> Instructions for the task: Look through the listing below, find every line with the string "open", and copy it.

***

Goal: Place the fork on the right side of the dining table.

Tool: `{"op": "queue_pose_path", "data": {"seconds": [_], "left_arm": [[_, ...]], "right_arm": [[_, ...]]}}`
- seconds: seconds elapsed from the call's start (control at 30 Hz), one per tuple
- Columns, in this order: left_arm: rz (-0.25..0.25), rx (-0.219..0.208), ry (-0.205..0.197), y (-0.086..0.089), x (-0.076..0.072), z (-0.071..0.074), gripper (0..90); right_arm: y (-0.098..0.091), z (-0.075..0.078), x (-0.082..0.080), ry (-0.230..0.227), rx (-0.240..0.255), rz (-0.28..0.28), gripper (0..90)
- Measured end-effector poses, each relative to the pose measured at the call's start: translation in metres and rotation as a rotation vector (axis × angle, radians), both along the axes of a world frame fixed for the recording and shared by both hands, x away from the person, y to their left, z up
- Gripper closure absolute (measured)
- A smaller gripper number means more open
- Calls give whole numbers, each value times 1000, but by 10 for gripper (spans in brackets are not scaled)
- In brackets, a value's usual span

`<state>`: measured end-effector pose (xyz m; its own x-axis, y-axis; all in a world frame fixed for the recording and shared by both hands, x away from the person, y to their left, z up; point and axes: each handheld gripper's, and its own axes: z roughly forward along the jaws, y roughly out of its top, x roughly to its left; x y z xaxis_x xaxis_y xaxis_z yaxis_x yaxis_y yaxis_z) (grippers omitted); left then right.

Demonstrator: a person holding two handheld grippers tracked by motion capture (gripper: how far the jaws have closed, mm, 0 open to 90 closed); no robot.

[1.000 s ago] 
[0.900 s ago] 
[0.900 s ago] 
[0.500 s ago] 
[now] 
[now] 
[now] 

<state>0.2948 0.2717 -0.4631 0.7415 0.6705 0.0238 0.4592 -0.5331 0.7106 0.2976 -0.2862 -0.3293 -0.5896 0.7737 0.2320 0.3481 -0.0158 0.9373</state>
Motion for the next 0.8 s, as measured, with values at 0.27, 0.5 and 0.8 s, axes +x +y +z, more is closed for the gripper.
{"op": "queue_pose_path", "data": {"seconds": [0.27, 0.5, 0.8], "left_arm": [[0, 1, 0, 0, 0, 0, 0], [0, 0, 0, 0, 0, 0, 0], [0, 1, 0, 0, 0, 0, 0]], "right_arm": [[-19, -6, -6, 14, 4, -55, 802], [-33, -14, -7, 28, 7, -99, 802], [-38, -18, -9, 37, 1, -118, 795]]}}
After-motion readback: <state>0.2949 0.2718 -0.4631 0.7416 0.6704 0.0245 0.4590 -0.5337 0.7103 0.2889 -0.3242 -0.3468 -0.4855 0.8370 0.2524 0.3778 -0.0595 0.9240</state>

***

> Your response:
- A smaller gripper number means more open
Demonstrator: a person holding two handheld grippers tracked by motion capture (gripper: how far the jaws have closed, mm, 0 open to 90 closed); no robot.

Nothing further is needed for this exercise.